What you should do — Your reply should hold every entry below exactly as written and none of the pictures.

Exercise inputs —

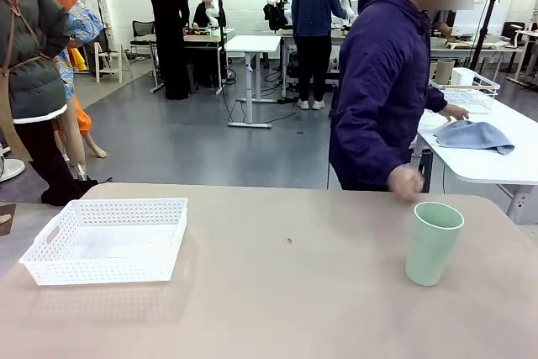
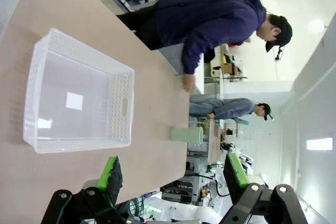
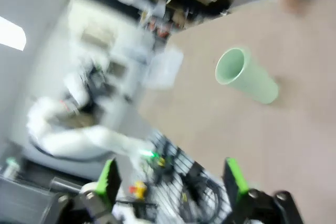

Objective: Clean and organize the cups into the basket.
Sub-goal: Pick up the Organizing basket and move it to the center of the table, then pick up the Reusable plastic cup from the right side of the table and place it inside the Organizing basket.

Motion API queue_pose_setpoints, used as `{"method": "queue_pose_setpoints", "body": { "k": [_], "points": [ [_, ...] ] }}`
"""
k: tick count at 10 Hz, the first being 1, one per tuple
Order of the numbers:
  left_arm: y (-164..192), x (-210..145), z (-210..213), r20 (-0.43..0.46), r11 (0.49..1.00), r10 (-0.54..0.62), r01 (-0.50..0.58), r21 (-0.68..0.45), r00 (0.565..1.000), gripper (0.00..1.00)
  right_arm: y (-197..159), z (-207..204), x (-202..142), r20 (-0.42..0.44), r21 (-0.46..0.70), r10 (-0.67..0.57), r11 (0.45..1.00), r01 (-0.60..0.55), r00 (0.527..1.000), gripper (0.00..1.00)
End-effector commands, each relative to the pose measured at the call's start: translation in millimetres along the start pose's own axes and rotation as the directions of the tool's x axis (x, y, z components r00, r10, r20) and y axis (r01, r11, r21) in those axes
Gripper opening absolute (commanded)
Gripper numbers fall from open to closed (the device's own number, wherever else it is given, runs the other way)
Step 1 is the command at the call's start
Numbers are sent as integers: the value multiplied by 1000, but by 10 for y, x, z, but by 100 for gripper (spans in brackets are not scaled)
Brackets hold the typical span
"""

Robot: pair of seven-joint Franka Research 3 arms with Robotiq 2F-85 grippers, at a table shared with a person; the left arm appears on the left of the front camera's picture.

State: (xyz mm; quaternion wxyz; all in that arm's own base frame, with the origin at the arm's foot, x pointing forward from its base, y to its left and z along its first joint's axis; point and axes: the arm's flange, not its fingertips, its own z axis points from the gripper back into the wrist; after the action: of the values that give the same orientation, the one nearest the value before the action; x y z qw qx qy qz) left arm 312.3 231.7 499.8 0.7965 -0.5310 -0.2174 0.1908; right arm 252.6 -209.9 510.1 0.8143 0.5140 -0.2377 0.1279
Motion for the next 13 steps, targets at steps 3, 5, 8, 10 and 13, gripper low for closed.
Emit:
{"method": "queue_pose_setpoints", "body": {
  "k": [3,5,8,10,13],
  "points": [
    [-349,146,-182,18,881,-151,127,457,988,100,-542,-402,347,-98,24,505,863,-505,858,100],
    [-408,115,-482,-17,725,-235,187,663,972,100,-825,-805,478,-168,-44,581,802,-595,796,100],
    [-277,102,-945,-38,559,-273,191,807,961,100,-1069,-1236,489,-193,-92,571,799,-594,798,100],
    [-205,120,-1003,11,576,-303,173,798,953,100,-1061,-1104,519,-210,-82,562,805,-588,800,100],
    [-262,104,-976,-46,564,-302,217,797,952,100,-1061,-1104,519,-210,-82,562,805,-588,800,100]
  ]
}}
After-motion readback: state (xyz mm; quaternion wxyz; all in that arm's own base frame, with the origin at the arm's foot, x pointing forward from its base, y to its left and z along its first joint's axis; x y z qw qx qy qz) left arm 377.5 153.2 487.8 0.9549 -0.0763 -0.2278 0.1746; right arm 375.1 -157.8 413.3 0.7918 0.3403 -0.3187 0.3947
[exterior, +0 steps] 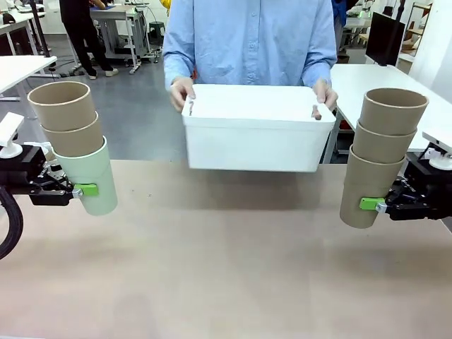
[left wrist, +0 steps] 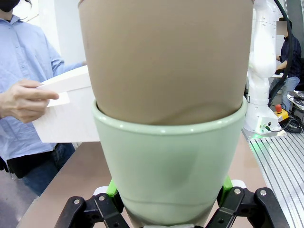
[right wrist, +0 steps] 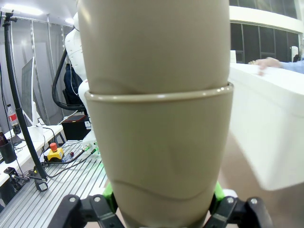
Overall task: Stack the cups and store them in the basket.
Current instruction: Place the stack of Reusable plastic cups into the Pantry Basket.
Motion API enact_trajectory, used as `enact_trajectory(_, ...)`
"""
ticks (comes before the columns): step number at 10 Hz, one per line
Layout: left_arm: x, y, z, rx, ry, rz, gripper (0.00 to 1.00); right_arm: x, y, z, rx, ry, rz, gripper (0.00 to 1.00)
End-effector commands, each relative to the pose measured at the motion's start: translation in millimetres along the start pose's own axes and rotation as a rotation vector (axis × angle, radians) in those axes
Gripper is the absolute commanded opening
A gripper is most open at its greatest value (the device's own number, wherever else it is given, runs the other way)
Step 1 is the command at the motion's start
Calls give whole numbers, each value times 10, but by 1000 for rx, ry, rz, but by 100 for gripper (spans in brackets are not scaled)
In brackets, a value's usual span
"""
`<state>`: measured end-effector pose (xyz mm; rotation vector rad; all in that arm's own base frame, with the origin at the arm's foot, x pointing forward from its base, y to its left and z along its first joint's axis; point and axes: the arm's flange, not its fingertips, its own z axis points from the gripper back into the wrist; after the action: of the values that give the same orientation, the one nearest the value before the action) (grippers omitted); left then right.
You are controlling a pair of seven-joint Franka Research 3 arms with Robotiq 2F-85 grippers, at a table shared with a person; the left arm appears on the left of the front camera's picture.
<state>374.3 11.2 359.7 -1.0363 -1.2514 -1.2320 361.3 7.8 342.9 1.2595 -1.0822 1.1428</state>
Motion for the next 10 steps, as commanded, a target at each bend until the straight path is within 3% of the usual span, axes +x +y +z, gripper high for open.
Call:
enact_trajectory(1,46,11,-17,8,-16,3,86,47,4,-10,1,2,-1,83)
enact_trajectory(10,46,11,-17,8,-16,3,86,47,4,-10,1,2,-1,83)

Task answer —
Objective: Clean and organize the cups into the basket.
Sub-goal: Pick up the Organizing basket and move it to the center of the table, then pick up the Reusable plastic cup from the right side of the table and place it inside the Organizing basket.

Motion API queue_pose_setpoints, used as `{"method": "queue_pose_setpoints", "body": { "k": [_], "points": [ [_, ...] ] }}`
"""
k: tick count at 10 Hz, the first being 1, one per tuple
Order of the numbers:
  left_arm: y (-164..192), x (-210..145), z (-210..213), r20 (-0.43..0.46), r11 (0.49..1.00), r10 (-0.54..0.62), r01 (-0.50..0.58), r21 (-0.68..0.45), r00 (0.565..1.000), gripper (0.00..1.00)
  right_arm: y (-197..159), z (-207..204), x (-202..142), r20 (-0.42..0.44), r21 (-0.46..0.70), r10 (-0.67..0.57), r11 (0.45..1.00), r01 (-0.60..0.55), r00 (0.527..1.000), gripper (0.00..1.00)
End-effector commands, each relative to the pose measured at the call's start: translation in millimetres along the start pose's own axes and rotation as the directions of the tool's x axis (x, y, z components r00, r10, r20) and y axis (r01, r11, r21) in those axes
Gripper opening absolute (commanded)
Gripper numbers fall from open to closed (the device's own number, wherever else it is given, runs the other way)
Step 1 is the command at the call's start
Numbers are sent as integers: the value multiplied by 1000, but by 10 for y, x, z, but by 100 for gripper (spans in brackets are not scaled)
Brackets hold the typical span
"""

Robot: pair of seven-joint Franka Research 3 arms with Robotiq 2F-85 grippers, at a table shared with a person; the left arm appears on the left of the front camera's picture.

State: (xyz mm; quaternion wxyz; all in that arm's own base frame, with the origin at the arm's foot, x pointing forward from its base, y to its left and z along its first joint's axis; point and axes: the arm's flange, not its fingertips, its own z axis points from the gripper back into the wrist; after the action: of the values that give the same orientation, the one nearest the value before the action; x y z qw qx qy qz) left arm 312.3 231.7 499.8 0.7965 -0.5310 -0.2174 0.1908; right arm 252.6 -209.9 510.1 0.8143 0.5140 -0.2377 0.1279
Motion for the next 13 steps, targets at steps 3, 5, 8, 10 and 13, gripper low for closed.
Emit:
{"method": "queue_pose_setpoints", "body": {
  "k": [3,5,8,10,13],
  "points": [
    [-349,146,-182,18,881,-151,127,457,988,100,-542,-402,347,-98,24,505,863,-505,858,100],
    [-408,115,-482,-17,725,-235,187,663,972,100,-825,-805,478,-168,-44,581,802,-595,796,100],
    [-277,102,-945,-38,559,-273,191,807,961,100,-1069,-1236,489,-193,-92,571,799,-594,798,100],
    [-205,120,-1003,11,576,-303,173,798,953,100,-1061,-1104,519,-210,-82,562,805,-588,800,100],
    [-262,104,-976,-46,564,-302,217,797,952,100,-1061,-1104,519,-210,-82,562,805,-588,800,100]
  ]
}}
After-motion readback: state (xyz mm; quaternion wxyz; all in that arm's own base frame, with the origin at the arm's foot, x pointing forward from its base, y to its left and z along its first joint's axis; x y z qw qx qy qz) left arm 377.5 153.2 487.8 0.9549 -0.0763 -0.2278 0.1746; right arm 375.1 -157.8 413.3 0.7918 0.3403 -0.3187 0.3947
[exterior, +0 steps] 
[left wrist, +0 steps] 
[right wrist, +0 steps] 
Overall task: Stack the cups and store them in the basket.
Current instruction: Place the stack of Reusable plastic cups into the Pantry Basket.
Motion API enact_trajectory, used as `enact_trajectory(_, ...)`
"""
ticks (comes before the columns): step number at 10 Hz, one per line
Layout: left_arm: x, y, z, rx, ry, rz, gripper (0.00 to 1.00); right_arm: x, y, z, rx, ry, rz, gripper (0.00 to 1.00)
End-effector commands, each relative to the pose measured at the motion's start: translation in millimetres along the start pose's own axes and rotation as a rotation vector (axis × angle, radians) in those axes
Gripper is the absolute commanded opening
A gripper is most open at its greatest value (the device's own number, wherever else it is given, runs the other way)
Step 1 is the command at the motion's start
Calls give whole numbers, each value times 10, but by 1000 for rx, ry, rz, but by 100 for gripper (spans in brackets are not scaled)
In brackets, a value's usual span
"""
`<state>`: measured end-effector pose (xyz mm; rotation vector rad; all in that arm's own base frame, with the origin at the arm's foot, x pointing forward from its base, y to its left and z along its first joint's axis; point and axes: the arm's flange, not its fingertips, its own z axis points from the gripper back into the wrist; after the action: of the values that give the same orientation, the one nearest the value before the action) (grippers omitted); left then right.
You are controlling a pair of seven-joint Franka Research 3 arms with Robotiq 2F-85 grippers, at a table shared with a person; the left arm appears on the left of the front camera's picture.
<state>374.3 11.2 359.7 -1.0363 -1.2514 -1.2320 361.3 7.8 342.9 1.2595 -1.0822 1.1428</state>
Motion for the next 10 steps, as commanded, a target at each bend until the straight path is within 3% of the usual span, axes +x +y +z, gripper high for open.
Call:
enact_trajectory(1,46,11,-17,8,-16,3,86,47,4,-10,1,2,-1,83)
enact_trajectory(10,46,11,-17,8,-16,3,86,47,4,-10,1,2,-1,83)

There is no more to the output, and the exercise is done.